The answer must consist of each line below that holds the word "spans", copied as it stands.

● Records provided
_ _ _ _

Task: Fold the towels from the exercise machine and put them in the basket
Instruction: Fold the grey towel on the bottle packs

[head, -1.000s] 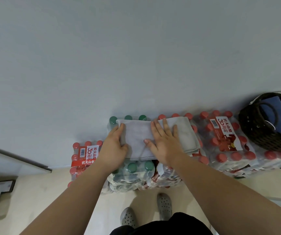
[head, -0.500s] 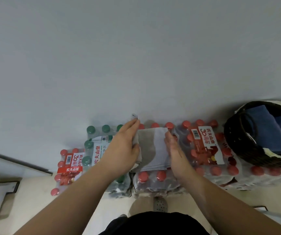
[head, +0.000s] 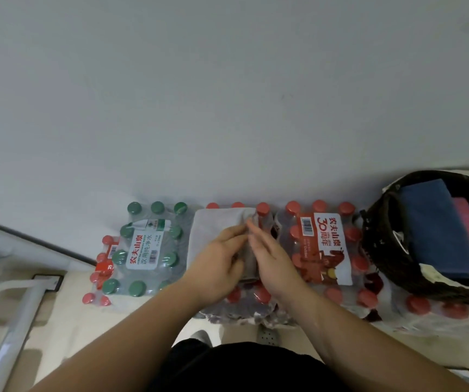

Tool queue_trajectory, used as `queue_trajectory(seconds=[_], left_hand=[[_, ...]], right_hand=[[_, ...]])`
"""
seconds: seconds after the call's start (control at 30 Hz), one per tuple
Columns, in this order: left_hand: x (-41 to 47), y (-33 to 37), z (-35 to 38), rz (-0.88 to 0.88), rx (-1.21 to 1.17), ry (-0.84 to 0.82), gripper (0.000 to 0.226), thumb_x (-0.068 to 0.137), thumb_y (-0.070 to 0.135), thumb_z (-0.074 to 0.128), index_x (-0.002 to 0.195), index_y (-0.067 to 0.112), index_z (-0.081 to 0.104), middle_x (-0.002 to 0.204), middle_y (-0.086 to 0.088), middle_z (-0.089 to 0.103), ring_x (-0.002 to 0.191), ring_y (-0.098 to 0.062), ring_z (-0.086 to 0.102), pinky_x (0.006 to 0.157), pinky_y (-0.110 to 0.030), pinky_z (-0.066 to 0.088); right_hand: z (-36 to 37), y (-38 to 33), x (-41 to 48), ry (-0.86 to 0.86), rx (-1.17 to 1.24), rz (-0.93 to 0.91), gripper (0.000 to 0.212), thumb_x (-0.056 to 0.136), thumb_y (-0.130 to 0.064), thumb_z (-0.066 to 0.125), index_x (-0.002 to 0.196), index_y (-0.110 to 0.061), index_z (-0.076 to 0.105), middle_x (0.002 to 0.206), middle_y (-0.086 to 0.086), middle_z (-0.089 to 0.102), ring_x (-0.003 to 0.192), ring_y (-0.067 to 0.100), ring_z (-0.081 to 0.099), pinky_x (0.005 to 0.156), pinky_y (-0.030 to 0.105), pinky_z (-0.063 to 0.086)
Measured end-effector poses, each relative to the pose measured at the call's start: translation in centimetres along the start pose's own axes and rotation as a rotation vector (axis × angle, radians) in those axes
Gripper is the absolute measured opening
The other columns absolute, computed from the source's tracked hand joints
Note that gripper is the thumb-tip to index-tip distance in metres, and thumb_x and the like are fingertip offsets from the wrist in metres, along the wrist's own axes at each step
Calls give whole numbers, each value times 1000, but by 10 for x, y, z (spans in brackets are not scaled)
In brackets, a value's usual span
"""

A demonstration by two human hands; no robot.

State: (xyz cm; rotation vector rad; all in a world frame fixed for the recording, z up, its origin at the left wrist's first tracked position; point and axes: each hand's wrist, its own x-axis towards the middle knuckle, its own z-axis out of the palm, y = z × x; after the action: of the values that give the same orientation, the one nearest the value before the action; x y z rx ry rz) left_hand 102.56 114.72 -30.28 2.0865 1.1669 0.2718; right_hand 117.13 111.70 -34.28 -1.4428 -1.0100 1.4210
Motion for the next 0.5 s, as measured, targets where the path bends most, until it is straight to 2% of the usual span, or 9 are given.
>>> queue_trajectory(seconds=[0.07,0.13,0.2,0.23,0.3,0.37,0.5], left_hand=[[-10,-5,-4,0,42,113,54,82,11,45,134,13,58,144,-2,50,126,-15,52,108,-22,40],[-16,-14,-8,-13,198,218,58,79,22,41,134,14,58,141,-6,53,121,-25,55,104,-36,47],[-15,-22,-12,-55,363,210,68,78,33,39,143,15,48,148,-9,47,128,-33,50,106,-47,43],[-11,-24,-12,-83,435,168,73,80,39,36,150,17,38,156,-8,37,138,-33,41,112,-50,37],[0,-27,-9,-117,548,82,78,89,55,26,158,21,14,166,-2,10,152,-28,11,122,-52,13],[15,-29,-2,-103,639,13,82,92,67,18,159,23,1,166,2,-4,153,-24,-10,121,-52,-5],[31,-36,15,-113,729,-99,88,91,74,10,157,21,-12,165,-1,-15,149,-26,-25,119,-57,-11]], right_hand=[[-2,-3,4,13,-156,-35,36,101,-38,53,136,-32,58,139,-14,51,131,3,45,116,34,35],[-5,-10,10,8,-275,-46,40,98,-32,60,137,-22,58,137,-12,50,128,3,45,109,22,34],[-8,-15,14,17,-376,-55,49,91,-21,68,139,-20,55,138,-11,47,129,3,42,103,15,29],[-10,-15,15,15,-425,-54,56,87,-16,69,141,-20,53,140,-9,45,131,6,41,103,15,28],[-12,-15,14,-11,-500,-48,67,82,-11,69,145,-19,48,145,-6,41,133,10,40,103,16,28],[-13,-16,13,-28,-514,-21,72,81,-13,70,148,-18,43,146,-6,36,132,9,38,104,17,30],[-18,-19,10,-72,-535,-14,82,80,-16,70,153,-24,34,143,-7,29,127,9,39,101,15,32]])
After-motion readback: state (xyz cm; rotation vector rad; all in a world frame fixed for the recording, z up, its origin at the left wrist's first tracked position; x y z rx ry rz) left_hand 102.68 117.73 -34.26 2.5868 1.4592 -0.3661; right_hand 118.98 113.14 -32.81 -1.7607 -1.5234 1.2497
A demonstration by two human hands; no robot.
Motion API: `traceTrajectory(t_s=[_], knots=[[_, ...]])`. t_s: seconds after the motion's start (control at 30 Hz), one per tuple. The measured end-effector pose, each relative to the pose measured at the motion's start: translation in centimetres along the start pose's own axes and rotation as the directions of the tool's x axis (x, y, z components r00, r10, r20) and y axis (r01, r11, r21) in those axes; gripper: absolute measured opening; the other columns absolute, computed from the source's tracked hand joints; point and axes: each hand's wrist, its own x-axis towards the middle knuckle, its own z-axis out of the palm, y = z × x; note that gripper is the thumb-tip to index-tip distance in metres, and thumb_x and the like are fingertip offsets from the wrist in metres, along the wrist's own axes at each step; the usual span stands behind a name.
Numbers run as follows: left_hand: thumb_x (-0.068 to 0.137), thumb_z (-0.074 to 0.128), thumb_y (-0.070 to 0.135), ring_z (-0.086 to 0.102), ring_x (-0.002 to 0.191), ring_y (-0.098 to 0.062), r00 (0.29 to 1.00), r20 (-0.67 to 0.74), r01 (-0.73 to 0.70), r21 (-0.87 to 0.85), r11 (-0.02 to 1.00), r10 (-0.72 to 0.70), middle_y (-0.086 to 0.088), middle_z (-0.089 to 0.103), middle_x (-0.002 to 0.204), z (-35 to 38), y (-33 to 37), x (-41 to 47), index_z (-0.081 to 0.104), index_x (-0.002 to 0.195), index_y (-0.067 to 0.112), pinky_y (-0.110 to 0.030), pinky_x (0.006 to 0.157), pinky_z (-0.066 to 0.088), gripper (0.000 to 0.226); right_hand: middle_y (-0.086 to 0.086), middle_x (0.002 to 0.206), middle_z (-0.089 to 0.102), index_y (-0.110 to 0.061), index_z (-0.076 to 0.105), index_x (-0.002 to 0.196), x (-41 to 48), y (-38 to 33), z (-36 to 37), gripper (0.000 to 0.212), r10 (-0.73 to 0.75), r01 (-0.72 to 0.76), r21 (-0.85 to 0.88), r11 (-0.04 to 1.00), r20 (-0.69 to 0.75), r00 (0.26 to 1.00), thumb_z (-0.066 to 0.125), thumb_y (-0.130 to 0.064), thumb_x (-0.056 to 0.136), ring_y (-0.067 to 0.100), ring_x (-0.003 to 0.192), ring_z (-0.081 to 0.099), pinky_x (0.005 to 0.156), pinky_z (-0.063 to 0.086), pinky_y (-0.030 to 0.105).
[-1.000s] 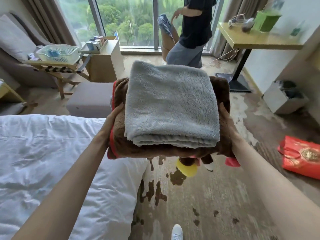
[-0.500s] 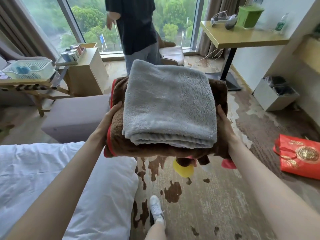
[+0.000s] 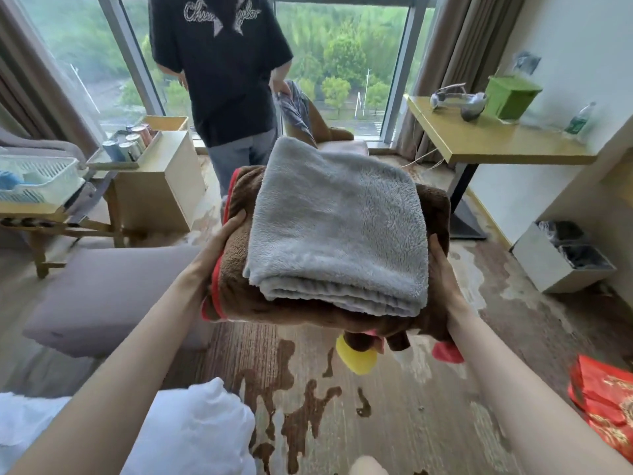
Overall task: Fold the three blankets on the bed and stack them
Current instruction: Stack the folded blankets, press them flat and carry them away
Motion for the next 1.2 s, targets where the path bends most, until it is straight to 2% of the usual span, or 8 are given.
traceTrajectory(t_s=[0.17,0.37,0.53,0.73,0.8,0.93,1.07,1.2], knots=[[0.087,0.066,0.051,0.055,0.128,-0.031,0.999,0.01,-0.042,0.057,0.997,0.041,-0.013,0.057,0.139,-0.6,4.1,11.7,0.048,0.143,0.019,-0.047,0.114,0.035,0.067,0.014,0.133,0.06,-0.015,0.065,0.125,11.6,-3.4,-0.7,0.063,-0.006,0.006,0.005,1.0,-0.015,1.0,0.042,-0.064,0.092,0.03,0.122,0.058,0.091,0.053,0.042],[0.083,0.07,0.054,0.058,0.124,-0.033,0.994,-0.085,-0.056,0.101,0.993,0.065,-0.014,0.061,0.134,-1.3,9.7,23.8,0.053,0.14,0.02,-0.049,0.113,0.036,0.069,0.003,0.112,0.073,-0.024,0.077,0.104,25.7,-8.4,0.6,0.058,-0.031,0.026,-0.159,0.987,-0.034,0.999,0.026,-0.052,0.101,0.017,0.104,0.069,0.077,0.057,0.028],[0.091,0.06,0.049,0.062,0.118,-0.033,0.988,-0.128,-0.08,0.037,0.996,0.084,-0.017,0.063,0.131,-3.8,14.5,29.1,0.055,0.136,0.011,-0.041,0.098,0.051,0.059,-0.036,0.077,0.068,-0.062,0.069,0.076,36.5,-9.4,3.8,0.062,0.097,-0.092,-0.201,0.975,0.012,0.995,0.019,-0.041,0.106,-0.018,0.071,0.063,0.056,0.049,0.004],[0.096,0.052,0.048,0.069,0.107,-0.027,0.979,-0.17,-0.125,-0.055,0.991,0.114,-0.014,0.07,0.12,-11.0,19.8,33.2,0.073,0.115,0.012,-0.033,0.078,0.059,0.046,0.008,0.118,0.07,-0.016,0.069,0.117,49.0,-7.2,9.3,0.06,0.109,-0.102,-0.199,0.975,0.025,0.994,0.029,-0.057,0.098,0.021,0.109,0.066,0.081,0.056,0.03],[0.095,0.052,0.05,0.07,0.104,-0.026,0.975,-0.188,-0.126,-0.039,0.991,0.117,-0.013,0.071,0.116,-14.4,22.2,34.9,0.076,0.109,0.014,-0.032,0.076,0.059,0.046,0.01,0.125,0.066,-0.013,0.062,0.126,53.4,-5.5,11.9,0.063,0.144,-0.135,-0.2,0.97,0.033,0.989,0.031,-0.059,0.097,0.023,0.115,0.063,0.087,0.053,0.033],[0.092,0.057,0.053,0.072,0.099,-0.025,0.974,-0.208,-0.103,-0.045,0.994,0.092,-0.011,0.074,0.11,-21.2,27.1,38.9,0.078,0.103,0.014,-0.032,0.074,0.059,0.046,0.005,0.105,0.075,-0.018,0.078,0.101,61.2,-3.0,17.4,0.058,0.132,-0.121,-0.181,0.976,0.051,0.99,0.033,-0.054,0.098,0.017,0.095,0.072,0.068,0.058,0.024],[0.091,0.058,0.053,0.071,0.103,-0.026,0.977,-0.196,-0.099,-0.046,0.994,0.088,-0.012,0.072,0.114,-26.9,31.9,43.4,0.077,0.106,0.014,-0.032,0.077,0.058,0.045,0.013,0.132,0.06,-0.009,0.049,0.139,68.0,-1.6,21.9,0.064,0.126,-0.118,-0.182,0.976,0.03,0.992,0.034,-0.055,0.098,0.025,0.123,0.057,0.103,0.044,0.038],[0.096,0.054,0.046,0.07,0.105,-0.023,0.961,-0.242,-0.143,-0.035,0.989,0.13,-0.008,0.073,0.114,-30.7,35.7,48.0,0.078,0.103,0.024,-0.031,0.08,0.058,0.034,0.011,0.114,0.068,-0.008,0.055,0.128,73.8,-1.2,24.7,0.056,0.062,-0.062,-0.239,0.969,-0.008,0.998,0.033,-0.051,0.099,0.022,0.102,0.066,0.091,0.051,0.033]])
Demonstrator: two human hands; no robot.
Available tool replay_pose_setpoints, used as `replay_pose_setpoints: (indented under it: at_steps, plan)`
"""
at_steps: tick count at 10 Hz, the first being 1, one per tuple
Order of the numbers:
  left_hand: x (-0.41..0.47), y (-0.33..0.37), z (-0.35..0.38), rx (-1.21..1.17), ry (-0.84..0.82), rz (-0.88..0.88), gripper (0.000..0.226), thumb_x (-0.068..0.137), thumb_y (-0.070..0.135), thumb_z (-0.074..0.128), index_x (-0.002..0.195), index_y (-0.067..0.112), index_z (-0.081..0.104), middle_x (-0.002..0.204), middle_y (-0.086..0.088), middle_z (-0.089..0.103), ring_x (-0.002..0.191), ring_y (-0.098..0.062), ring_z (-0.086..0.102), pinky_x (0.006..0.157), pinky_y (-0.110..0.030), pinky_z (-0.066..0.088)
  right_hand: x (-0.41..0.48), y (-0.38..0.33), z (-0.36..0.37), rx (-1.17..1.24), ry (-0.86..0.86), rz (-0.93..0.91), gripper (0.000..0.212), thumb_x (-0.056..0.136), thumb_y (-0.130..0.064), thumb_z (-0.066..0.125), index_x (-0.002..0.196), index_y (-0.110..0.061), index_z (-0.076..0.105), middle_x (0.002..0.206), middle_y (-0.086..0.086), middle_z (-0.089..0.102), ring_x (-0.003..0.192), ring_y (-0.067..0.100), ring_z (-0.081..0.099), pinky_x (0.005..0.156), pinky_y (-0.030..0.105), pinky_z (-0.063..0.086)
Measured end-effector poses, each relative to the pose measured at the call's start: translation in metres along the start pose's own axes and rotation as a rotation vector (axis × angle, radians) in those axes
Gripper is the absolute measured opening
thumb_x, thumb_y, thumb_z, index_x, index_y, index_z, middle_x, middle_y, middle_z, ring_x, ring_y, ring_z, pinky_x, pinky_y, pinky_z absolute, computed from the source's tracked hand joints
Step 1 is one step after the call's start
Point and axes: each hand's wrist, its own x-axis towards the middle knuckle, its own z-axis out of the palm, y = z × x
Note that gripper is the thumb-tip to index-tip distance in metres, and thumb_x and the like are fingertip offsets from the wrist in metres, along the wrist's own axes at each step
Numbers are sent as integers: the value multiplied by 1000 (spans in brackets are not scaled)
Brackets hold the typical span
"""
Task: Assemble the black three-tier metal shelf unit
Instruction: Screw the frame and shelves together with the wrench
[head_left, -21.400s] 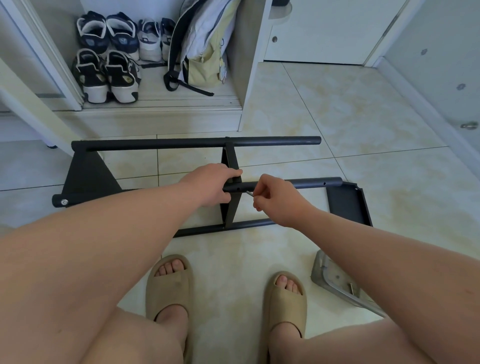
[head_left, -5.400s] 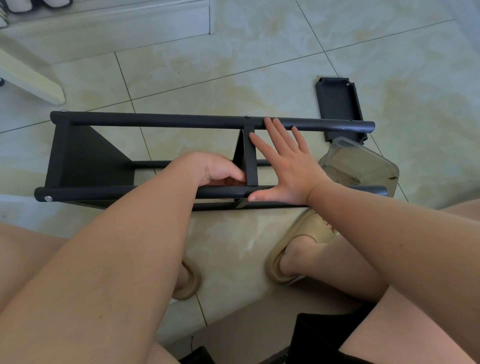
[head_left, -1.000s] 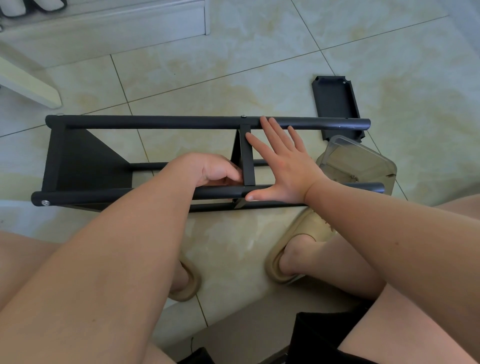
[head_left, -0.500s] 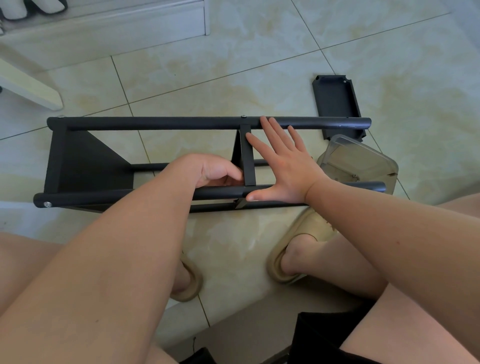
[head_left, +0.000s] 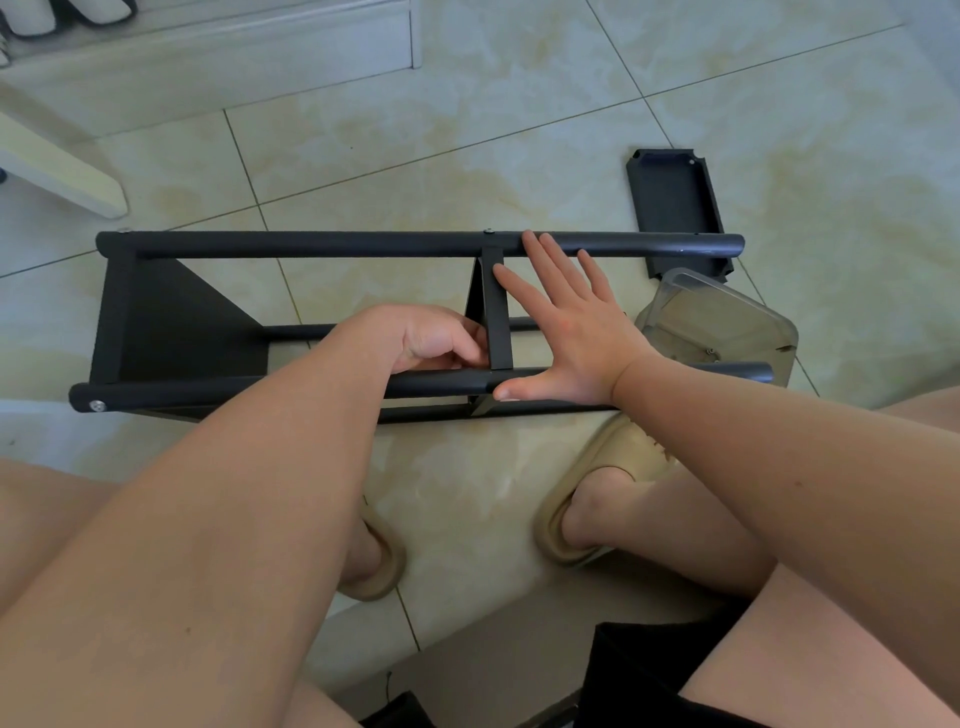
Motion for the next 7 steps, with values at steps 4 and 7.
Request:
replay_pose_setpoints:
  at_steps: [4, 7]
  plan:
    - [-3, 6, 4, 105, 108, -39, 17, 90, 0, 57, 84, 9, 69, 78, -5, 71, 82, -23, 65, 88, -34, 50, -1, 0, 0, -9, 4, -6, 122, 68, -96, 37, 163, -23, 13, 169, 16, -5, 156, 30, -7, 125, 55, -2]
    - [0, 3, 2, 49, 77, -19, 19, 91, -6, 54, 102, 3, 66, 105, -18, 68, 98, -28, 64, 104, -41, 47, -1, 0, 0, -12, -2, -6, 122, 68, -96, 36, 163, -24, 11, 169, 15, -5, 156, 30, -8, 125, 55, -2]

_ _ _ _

● Exercise answer
Calls give whole numbers, each value times 1000, but by 10 for x, y, z (spans in brackets are not scaled)
Numbers are sent as integers: the value multiplied by 1000 (spans in brackets are not scaled)

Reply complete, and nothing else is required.